Copy each line from the data that has the word "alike" in it.

Segment Start: Dataset excerpts

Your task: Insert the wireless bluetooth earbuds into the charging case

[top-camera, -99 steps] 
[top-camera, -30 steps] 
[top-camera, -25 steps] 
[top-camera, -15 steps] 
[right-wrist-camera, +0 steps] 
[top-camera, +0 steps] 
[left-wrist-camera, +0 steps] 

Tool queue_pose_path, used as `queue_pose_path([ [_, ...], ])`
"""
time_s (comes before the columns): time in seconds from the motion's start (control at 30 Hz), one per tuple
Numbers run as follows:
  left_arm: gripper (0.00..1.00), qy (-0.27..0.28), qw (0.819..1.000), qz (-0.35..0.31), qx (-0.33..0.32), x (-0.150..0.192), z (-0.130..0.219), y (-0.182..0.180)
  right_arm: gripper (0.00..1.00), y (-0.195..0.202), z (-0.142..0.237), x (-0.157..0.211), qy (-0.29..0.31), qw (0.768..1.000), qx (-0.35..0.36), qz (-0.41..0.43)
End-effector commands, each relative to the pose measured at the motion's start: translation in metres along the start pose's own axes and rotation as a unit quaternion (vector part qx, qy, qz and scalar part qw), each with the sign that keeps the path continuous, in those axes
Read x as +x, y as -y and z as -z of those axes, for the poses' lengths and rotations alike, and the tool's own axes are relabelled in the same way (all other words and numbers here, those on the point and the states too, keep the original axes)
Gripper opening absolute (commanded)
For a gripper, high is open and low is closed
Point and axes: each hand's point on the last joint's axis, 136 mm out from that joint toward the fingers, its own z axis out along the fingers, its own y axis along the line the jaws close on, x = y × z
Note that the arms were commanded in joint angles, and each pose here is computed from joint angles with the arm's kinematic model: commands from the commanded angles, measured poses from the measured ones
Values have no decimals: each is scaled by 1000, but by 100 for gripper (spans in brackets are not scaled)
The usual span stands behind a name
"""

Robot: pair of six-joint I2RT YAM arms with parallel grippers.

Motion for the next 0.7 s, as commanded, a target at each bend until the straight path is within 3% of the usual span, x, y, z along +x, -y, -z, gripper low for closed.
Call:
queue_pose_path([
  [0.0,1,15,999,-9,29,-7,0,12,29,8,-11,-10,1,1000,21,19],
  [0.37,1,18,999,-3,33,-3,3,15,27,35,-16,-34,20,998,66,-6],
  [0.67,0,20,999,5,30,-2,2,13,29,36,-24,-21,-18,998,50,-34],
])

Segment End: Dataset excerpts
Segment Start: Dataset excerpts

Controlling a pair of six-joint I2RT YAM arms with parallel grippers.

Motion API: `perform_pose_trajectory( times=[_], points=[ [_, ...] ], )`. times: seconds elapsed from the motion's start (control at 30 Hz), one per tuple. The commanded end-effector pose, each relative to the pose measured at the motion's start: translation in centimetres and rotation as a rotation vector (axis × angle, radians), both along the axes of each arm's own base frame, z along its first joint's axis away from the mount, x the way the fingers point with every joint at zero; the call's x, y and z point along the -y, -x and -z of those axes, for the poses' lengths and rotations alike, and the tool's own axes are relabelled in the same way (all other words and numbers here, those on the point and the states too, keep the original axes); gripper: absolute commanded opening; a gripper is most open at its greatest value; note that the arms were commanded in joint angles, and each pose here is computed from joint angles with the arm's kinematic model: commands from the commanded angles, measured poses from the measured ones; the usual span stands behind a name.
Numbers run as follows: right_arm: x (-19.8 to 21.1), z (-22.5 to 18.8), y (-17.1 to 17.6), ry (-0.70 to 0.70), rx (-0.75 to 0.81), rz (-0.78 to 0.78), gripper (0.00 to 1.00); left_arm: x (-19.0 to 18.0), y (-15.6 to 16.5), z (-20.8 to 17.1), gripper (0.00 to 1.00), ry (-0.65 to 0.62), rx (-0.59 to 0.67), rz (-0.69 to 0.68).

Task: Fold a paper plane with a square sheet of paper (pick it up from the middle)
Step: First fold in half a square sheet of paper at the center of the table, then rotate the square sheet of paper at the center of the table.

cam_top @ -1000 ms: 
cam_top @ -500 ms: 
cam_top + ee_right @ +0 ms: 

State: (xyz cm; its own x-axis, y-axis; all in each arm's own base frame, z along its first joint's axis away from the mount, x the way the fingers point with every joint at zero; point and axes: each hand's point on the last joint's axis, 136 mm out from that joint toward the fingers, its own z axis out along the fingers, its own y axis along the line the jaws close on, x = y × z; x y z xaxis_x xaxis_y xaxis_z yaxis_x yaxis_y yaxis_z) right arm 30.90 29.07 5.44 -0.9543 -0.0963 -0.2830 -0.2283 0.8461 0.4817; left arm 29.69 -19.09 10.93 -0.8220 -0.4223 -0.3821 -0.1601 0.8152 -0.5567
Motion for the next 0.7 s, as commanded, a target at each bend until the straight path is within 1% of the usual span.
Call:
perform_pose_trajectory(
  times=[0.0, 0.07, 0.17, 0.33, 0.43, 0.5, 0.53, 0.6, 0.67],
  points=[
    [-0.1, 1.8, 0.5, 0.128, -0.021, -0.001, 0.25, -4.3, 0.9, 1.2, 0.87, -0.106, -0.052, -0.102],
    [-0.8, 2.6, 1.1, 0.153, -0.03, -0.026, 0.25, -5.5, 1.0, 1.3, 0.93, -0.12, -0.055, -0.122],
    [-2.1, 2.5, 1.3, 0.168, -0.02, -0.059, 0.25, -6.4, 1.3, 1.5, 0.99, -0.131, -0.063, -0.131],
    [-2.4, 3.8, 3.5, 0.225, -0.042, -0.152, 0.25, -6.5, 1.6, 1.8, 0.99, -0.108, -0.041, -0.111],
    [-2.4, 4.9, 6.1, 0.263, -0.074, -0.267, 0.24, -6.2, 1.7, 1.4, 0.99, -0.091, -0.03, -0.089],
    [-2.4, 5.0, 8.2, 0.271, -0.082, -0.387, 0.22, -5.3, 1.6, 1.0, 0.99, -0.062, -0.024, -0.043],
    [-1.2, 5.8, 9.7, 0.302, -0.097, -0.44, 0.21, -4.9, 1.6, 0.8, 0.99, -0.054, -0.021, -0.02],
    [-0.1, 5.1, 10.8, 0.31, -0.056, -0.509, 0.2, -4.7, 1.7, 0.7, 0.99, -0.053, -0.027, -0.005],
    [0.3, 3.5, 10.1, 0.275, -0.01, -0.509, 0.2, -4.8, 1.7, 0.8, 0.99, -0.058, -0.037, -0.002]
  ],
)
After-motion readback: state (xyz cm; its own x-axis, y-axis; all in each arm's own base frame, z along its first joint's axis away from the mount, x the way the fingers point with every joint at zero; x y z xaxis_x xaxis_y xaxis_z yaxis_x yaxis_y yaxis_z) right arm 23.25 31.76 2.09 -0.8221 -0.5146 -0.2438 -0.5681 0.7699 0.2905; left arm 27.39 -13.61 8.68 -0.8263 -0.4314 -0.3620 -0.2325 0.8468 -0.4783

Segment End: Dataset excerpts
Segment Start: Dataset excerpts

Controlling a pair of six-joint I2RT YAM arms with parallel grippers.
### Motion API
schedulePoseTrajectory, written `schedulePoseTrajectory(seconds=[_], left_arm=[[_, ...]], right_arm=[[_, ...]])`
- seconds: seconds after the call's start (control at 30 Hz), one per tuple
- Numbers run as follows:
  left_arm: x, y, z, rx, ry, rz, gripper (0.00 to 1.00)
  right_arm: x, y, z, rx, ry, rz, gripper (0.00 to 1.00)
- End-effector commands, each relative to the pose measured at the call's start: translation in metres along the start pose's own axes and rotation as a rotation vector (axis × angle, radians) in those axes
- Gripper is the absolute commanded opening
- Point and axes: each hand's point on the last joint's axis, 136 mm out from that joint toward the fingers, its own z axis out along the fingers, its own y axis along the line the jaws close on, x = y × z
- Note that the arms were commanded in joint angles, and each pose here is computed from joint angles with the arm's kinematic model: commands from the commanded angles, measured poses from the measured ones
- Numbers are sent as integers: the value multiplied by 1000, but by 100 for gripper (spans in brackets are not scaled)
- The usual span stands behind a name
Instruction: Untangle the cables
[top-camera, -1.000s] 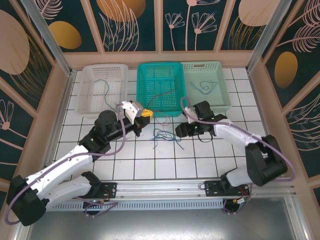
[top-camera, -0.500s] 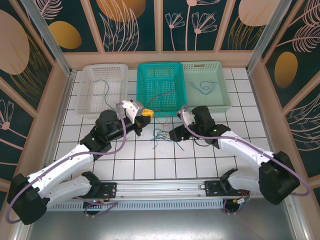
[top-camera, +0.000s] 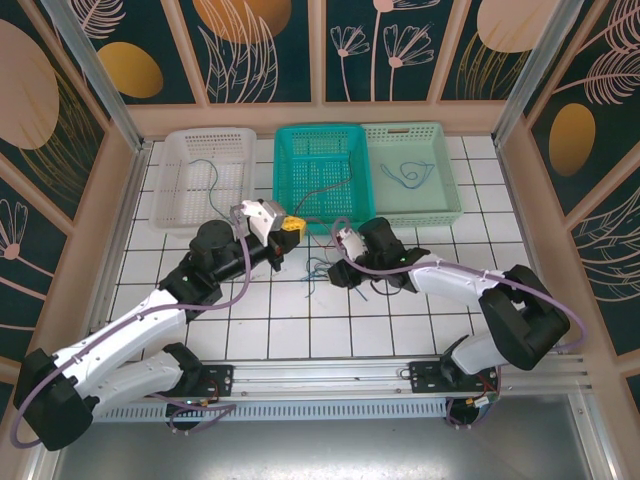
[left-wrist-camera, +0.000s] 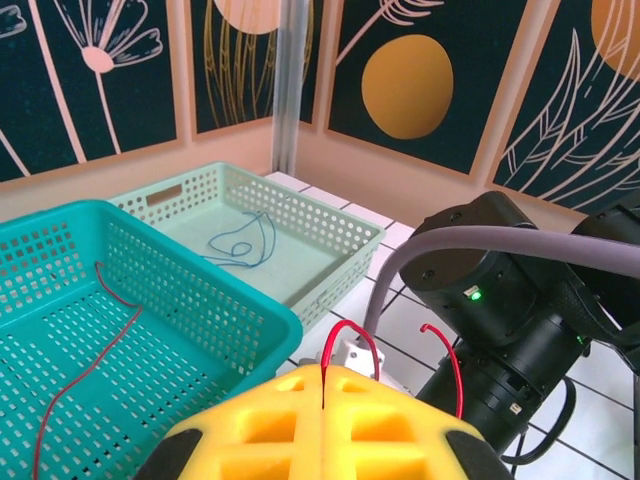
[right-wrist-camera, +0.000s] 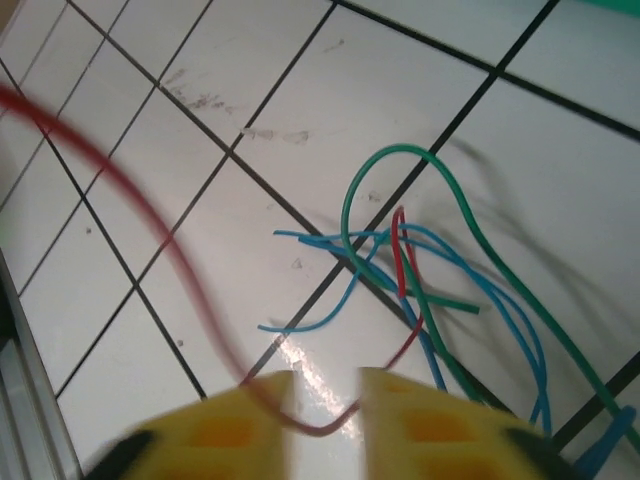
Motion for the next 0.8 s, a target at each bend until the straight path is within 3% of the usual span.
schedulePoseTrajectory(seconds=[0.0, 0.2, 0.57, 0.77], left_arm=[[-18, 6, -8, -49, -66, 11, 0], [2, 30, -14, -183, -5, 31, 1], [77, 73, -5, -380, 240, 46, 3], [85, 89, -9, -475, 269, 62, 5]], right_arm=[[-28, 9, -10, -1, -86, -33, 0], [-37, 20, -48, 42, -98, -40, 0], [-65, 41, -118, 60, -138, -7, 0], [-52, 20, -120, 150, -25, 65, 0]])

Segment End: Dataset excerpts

§ Result of the exercise:
Read x as +x, y as -y and z as -z of those axes, for the poses' lengths and rotations alike, and the tool's own axes are relabelled in the same way (all other words and numbers here, those on the point and the states too, keep the original axes)
Motion API: `perform_pose_trajectory( times=[_], points=[ [_, ...] ], )`. times: seconds elapsed from the motion's start (control at 30 Hz), one per tuple. The commanded end-effector pose, each relative to the pose measured at the motion's start: translation in centimetres and rotation as a rotation vector (axis × angle, radians), both along the axes of each arm's own base frame, z along its first joint's axis away from the mount, x the way the fingers point with every joint at zero; the call's x, y and z point along the -y, -x and -z of those axes, for the poses' lengths and rotations alike, and the tool's own axes are relabelled in the same way (all other words and numbers here, those on the point and the states too, keep the original axes); gripper: absolute commanded opening; a gripper is most open at its greatest value; note that the arms were commanded in joint angles, and each pose here is computed from joint angles with the arm's kinematic model: commands from the commanded angles, measured poses from the measured ones; the usual span stands behind a name.

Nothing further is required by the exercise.